# Using HDX_LIMIT Part 1: Preprocessing
***

**The purpose of this notebook is to provide explanation and usage examples for the modules of the preprocessing subpackage of the HDX_LIMIT package.**

>The preprocessing subpackage is used to search HDX-LC-IMS-MS data for signal that could plausibly correspond to known-injected-protein sequences. The final product of the Preprocessing subpackage is library_info.csv, a list of observed charged-species from the data that reasonably correspond to expected values for library proteins.

**The preprocessing modules are the start of the analytical pipeline and require a set of initial inputs:**
1. .mzML files generated from Waters .RAW files for all replicates of all hdx time points. ProteoWizard msconvert is used for conversion. 
2. .peaks.isotopes files generated with IMTBX+Grppr from all .mzML replicates of the undeuterated hdx-timepoint, not yet available as a Docker image - windows only
3. A .csv file of all library proteins with 'name' and 'sequence' columns, with sequences in single-letter amino acid notation.
4. A dictionary (.yaml if using Snakemake or command-line) with the key 'timepoints' corresponding to a list of the hdx time points in integer seconds, and where each integer entry in 'timepoints' is a key corresponding to the filepaths for all replicate .mzML files for that time point. 

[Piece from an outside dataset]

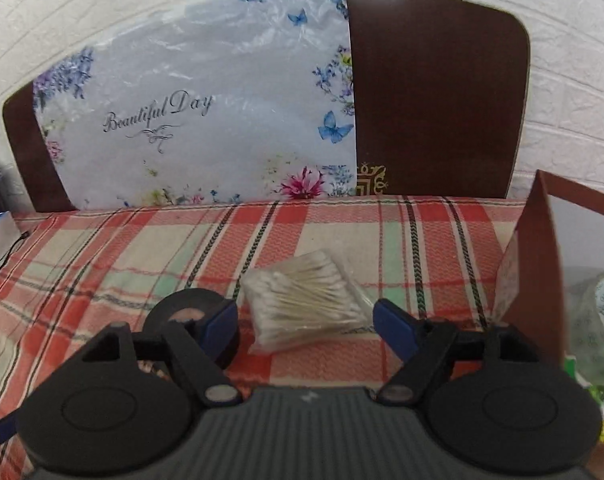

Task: Organize objects
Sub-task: 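Grasp the bag of cotton swabs with the right tool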

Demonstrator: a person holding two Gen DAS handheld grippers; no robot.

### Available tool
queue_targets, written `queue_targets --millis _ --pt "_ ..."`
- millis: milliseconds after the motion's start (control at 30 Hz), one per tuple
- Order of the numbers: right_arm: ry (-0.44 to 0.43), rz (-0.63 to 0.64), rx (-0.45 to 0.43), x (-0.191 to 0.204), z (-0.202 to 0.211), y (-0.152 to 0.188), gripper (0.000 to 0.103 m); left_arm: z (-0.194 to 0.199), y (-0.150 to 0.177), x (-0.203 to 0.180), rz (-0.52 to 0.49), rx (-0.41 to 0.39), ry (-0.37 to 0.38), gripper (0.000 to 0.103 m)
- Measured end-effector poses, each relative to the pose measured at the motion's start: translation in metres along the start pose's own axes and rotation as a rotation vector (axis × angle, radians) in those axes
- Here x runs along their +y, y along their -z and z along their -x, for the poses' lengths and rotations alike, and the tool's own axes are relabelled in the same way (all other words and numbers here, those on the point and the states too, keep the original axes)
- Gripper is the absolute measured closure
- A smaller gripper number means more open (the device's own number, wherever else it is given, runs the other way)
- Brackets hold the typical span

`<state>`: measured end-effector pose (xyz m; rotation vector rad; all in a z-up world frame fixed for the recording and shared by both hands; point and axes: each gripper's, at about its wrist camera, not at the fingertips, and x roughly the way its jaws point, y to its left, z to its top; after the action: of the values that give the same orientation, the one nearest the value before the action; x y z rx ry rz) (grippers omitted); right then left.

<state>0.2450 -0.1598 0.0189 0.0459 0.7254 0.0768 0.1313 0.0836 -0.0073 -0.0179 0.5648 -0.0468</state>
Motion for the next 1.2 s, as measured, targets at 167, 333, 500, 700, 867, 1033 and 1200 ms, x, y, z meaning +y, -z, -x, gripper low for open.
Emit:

**These inputs are used by the modules of the preprocessing subpackage to generate several intermediate files which are used to generate the library_info.csv master list of identified library protein charged-species and their positions within each dimension of separation:**
-  Total Ionic Current (tic) files for all hdx time point replicate .mzML files, used with dynamic time-warping to estimate LC-elution times in later hdx time points.
-  .csv lists of library protein charge-states observed for each imtbx .peaks.isotopes file

**The master list is created from initial inputs and the above intermediates, and it is fed forward as input to the pipeline modules along with gzipped versions of the .mzML files.**

In [1]:
import os
import sys
import yaml
import glob
import numpy as np
import pandas as pd
import seaborn as sns

# Set matplotlib backend to work in jupyter
import matplotlib
# matplotlib.use("nbAgg") # best for windows but works on Mac
matplotlib.use("MacOSX") # best for notebooks on Mac
import matplotlib.pyplot as plt
%matplotlib inline

# Make the Jupyter environment see workflow/scripts/.
sys.path.append("/".join(os.getcwd().split("/")[:-1])+"/workflow/scripts") # default 'path/to/HDX_LIMIT-Pipeline/workflow/scripts/'
config = yaml.load(open("../config/config.yaml", "rb").read(), Loader=yaml.FullLoader)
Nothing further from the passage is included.